Nienawiść, jaką chłopi darzyli szlachtę, postanowili wykorzystać do swych celów Austriacy. Mający informację o planowanym na 21 lutego 1846 r. wybuchu ogólnonarodowego powstania starosta tarnowski Joseph Breinl von Wallerstein obiecał chłopom zwolnienie z pańszczyzny oraz wysokie wynagrodzenie za schwytanie i dostarczenie do Tarnowa niedoszłych powstańców.

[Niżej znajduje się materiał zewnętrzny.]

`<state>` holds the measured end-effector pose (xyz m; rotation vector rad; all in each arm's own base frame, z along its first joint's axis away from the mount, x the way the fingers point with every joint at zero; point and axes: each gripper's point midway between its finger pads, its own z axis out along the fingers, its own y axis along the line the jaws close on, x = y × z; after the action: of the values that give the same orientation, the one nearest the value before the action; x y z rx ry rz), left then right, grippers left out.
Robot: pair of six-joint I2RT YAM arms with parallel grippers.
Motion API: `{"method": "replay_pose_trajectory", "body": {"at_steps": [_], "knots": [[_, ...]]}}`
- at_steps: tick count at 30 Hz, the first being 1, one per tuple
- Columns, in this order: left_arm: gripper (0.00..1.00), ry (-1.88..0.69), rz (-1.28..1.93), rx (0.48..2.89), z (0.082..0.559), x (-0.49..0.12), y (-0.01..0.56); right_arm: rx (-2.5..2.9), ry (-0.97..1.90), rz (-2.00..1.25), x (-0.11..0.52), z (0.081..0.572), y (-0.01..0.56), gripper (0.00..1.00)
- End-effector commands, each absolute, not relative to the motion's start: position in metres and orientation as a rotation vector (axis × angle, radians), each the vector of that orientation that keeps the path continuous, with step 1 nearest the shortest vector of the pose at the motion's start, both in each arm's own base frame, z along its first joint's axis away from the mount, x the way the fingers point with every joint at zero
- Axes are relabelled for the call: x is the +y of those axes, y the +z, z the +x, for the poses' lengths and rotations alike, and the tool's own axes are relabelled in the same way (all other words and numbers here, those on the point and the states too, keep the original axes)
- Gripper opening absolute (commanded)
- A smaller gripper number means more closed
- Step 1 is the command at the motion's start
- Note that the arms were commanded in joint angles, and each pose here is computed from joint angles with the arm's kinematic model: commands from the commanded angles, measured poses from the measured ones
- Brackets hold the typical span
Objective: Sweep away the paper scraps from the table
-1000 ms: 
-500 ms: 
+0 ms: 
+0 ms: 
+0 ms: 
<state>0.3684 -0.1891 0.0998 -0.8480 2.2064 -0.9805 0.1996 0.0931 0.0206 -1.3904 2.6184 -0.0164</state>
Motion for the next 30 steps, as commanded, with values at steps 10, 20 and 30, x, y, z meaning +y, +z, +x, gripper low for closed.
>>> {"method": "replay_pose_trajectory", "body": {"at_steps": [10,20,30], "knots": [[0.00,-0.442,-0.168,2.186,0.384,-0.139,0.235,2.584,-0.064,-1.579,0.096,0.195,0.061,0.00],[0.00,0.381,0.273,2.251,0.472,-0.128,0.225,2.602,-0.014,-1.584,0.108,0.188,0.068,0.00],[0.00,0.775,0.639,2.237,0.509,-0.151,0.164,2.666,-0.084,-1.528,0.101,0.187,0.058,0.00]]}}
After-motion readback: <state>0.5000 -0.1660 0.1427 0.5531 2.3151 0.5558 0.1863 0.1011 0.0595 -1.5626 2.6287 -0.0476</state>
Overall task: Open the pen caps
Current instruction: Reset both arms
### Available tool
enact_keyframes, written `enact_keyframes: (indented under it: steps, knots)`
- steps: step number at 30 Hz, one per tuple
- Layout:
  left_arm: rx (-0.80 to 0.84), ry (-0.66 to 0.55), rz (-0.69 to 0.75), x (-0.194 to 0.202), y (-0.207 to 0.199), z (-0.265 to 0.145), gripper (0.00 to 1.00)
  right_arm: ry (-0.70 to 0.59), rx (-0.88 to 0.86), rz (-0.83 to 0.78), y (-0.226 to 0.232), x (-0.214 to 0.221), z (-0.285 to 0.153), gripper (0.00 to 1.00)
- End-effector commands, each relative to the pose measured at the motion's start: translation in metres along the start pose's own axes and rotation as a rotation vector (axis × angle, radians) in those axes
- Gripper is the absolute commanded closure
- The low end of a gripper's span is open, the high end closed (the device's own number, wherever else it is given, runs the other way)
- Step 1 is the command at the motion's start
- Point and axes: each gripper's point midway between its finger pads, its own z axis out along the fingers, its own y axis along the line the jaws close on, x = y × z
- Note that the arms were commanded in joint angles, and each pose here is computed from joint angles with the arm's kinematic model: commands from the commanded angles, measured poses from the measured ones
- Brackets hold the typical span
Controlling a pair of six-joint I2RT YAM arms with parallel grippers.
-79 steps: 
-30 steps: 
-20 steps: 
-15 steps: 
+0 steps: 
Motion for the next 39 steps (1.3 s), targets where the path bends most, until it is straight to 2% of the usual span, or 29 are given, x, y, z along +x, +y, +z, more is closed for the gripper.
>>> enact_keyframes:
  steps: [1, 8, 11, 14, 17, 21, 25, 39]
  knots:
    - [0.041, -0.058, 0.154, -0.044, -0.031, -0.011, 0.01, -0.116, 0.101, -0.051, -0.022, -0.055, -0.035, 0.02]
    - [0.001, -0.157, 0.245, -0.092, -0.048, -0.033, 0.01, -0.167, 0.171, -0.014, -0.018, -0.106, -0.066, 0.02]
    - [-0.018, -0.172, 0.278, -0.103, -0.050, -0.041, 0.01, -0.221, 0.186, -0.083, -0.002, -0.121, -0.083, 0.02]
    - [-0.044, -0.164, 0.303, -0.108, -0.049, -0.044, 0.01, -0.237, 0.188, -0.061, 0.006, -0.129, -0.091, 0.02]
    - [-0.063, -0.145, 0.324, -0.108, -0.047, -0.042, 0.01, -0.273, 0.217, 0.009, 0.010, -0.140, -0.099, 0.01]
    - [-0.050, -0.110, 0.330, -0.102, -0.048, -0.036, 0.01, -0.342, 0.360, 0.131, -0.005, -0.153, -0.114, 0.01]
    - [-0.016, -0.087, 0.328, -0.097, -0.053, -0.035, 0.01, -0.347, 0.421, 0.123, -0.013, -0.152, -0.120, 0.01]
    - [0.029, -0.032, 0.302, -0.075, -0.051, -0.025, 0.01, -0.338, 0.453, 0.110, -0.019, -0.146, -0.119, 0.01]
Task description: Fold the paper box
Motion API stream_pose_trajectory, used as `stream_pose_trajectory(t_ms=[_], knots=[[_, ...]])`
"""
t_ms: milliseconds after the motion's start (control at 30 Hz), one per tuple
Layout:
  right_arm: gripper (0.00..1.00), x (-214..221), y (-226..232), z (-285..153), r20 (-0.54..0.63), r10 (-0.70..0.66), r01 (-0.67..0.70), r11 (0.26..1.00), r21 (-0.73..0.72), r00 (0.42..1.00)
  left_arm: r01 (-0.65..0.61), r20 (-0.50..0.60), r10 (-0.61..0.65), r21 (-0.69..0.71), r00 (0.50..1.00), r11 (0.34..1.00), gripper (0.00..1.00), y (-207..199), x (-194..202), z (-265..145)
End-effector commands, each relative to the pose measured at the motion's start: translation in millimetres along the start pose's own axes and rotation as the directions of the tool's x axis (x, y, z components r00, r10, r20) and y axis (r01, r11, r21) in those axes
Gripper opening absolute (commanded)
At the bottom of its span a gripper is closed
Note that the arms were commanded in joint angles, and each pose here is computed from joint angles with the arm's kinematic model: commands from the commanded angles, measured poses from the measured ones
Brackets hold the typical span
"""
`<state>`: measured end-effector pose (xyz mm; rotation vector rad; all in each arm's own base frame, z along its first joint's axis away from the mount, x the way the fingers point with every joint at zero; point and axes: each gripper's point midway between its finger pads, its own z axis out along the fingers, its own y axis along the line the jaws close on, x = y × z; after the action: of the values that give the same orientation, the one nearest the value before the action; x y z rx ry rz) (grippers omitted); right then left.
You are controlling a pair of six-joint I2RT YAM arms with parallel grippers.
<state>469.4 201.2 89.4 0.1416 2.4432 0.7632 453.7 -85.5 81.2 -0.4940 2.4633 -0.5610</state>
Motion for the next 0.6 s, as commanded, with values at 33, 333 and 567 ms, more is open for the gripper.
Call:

Skutki jego intrygi daleko jednak wykroczyły poza przyświecający mu zamiar. 18 lutego 1846 w powiecie tarnowskim rozpoczęła się rzeź. Przekonani o antychłopskim charakterze planowanego powstania wieśniacy zaczęli napadać na dwory i w bestialski sposób mordować mieszkającą w nich szlachtę. W masakrach brały udział całe wsie. Biorący w nich udział chłopi byli do tego stopnia przekonani, że robią to, czego się od nich oczekuje, że na dowód swojej gorliwości zaczęli posyłać władzom obcięte głowy szlacheckich ofiar. Istnieją uzasadnione przypuszczenia, że w niektórych przypadkach płacono im za to solą. Ponieważ kwota wypłacana za martwych była dwukrotnie wyższa od płaconej za rannego, wiele osób przywiezionych jako ranne do siedziby starostwa w Tarnowie zamordowano na progu tego budynku, stojącego w centrum miasta (dzisiaj to restauracja Mc Donald’s u zbiegu ulic Wałowej i Krakowskiej). Przywieziono tam lub zamordowano na miejscu 146 osób. W ciągu niecałych trzech tygodni łącznie zamordowanych zostało co najmniej 1100, a może nawet 2000 osób. Niedługo później pogrom rozszerzył się na sąsiednie powiaty, obejmując całą zachodnią i środkową Galicję. Jego ofiarą padło ok. 470 dworów - co w niektórych okręgach stanowiło 90 %. Ofiarami niemal wyłącznie byli ziemianie, urzędnicy dworscy i rządowi oraz kilkudziesięciu księży - w okolicy Bochni napadano także na wszystkich bez wyjątku austriackich urzędników. Bandy atakowały także mniejsze oddziały powstańcze, zmierzające do Krakowa. Rzeczą zastanawiającą jednak było, że w ogóle nie napadano na licznie zamieszkałych te tereny Żydów. Krwawe wystąpienia chłopskie miały miejsce tylko na tym obszarze (Tarnowskie, Bocheńskie, Sanockie, Nowosądeckie i część Jasielskiego) gdzie rozwinął się masowy ruch trzeźwości propagowany przez Kościół, który w ciągu roku przyniósł spadek spożycia alkoholu do kilku procent wielkości wcześniejszej, co podcięło podstawy egzystencji społeczności arendarzy.
Bocheńskie ofiary rzezi chowano na cmentarzu przy ul. Orackiej w dwóch grobach. Jeden ma kształt ośmiokąta, zwieńczonego krzyżem, stylizowanym na brzozowy (długo uchodził na grób powstańców styczniowych) drugi, niedawno odrestaurowany staraniem Stowarzyszenia Bochniaków, znajduje się kilkanaście metrów dalej.
Przyświecające inspirującym wystąpienie chłopów Austriakom cele zostały wkrótce osiągnięte: próba narodowego powstania została bardzo szybko stłumiona. Lecz w tym momencie ruch chłopski przestał być Austriakom do czegokolwiek potrzebny. Zaczęto więc naciskać na Jakuba Szelę — nieformalnego przywódcę buntu - by skłonił chłopów do odrabiania pańszczyzny. Gdy ci odpowiedzieli żądaniem ograniczenia pańszczyzny do jednego dnia tygodniowo, rząd austriacki ogłosił tylko nieznaczne ulgi (zniesienie dodatkowych dni pańszczyźnianych) i w brutalny sposób przystąpił do łamania oporu. W ciągu lata 1846 r. w Galicji zapanował (pozorny tylko) spokój.